What you need to do —
Scan the data below. Pull out each line where "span" occurs.

──────── Provided material

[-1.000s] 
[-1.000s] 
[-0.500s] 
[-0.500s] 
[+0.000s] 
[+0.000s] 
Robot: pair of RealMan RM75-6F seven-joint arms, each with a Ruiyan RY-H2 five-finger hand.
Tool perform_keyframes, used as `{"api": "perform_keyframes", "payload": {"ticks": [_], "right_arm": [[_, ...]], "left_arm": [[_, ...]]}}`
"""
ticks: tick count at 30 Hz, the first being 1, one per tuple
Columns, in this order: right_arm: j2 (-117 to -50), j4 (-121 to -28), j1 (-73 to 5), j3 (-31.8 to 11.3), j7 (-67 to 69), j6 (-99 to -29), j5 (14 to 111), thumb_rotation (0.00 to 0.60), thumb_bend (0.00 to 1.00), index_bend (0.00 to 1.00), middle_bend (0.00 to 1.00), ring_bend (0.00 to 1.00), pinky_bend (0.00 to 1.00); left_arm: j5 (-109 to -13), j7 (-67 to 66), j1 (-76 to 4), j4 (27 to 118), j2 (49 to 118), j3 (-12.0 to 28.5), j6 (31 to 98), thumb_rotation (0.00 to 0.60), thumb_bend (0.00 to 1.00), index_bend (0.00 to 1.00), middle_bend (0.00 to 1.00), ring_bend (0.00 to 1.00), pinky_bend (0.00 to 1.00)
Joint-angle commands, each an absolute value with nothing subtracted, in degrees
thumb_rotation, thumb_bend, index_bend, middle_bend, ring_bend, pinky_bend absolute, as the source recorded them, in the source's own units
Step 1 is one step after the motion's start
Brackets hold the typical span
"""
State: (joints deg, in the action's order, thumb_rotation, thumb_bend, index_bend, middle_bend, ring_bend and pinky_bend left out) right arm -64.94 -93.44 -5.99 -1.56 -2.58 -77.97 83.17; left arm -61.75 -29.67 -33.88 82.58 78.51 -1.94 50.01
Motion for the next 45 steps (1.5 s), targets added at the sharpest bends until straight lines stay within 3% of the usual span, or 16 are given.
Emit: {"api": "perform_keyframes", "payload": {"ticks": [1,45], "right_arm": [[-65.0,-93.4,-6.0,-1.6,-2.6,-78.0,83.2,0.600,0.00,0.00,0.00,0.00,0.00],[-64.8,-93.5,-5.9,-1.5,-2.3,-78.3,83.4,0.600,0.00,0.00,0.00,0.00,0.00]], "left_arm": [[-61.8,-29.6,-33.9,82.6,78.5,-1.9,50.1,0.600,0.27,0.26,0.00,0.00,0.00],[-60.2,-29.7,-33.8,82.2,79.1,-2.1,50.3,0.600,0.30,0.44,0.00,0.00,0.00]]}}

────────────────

Task answer —
Brackets hold the typical span
Motion for the next 45 steps (1.5 s), targets added at the sharpest bends until straight lines stay within 3% of the usual span, or 16 are given.

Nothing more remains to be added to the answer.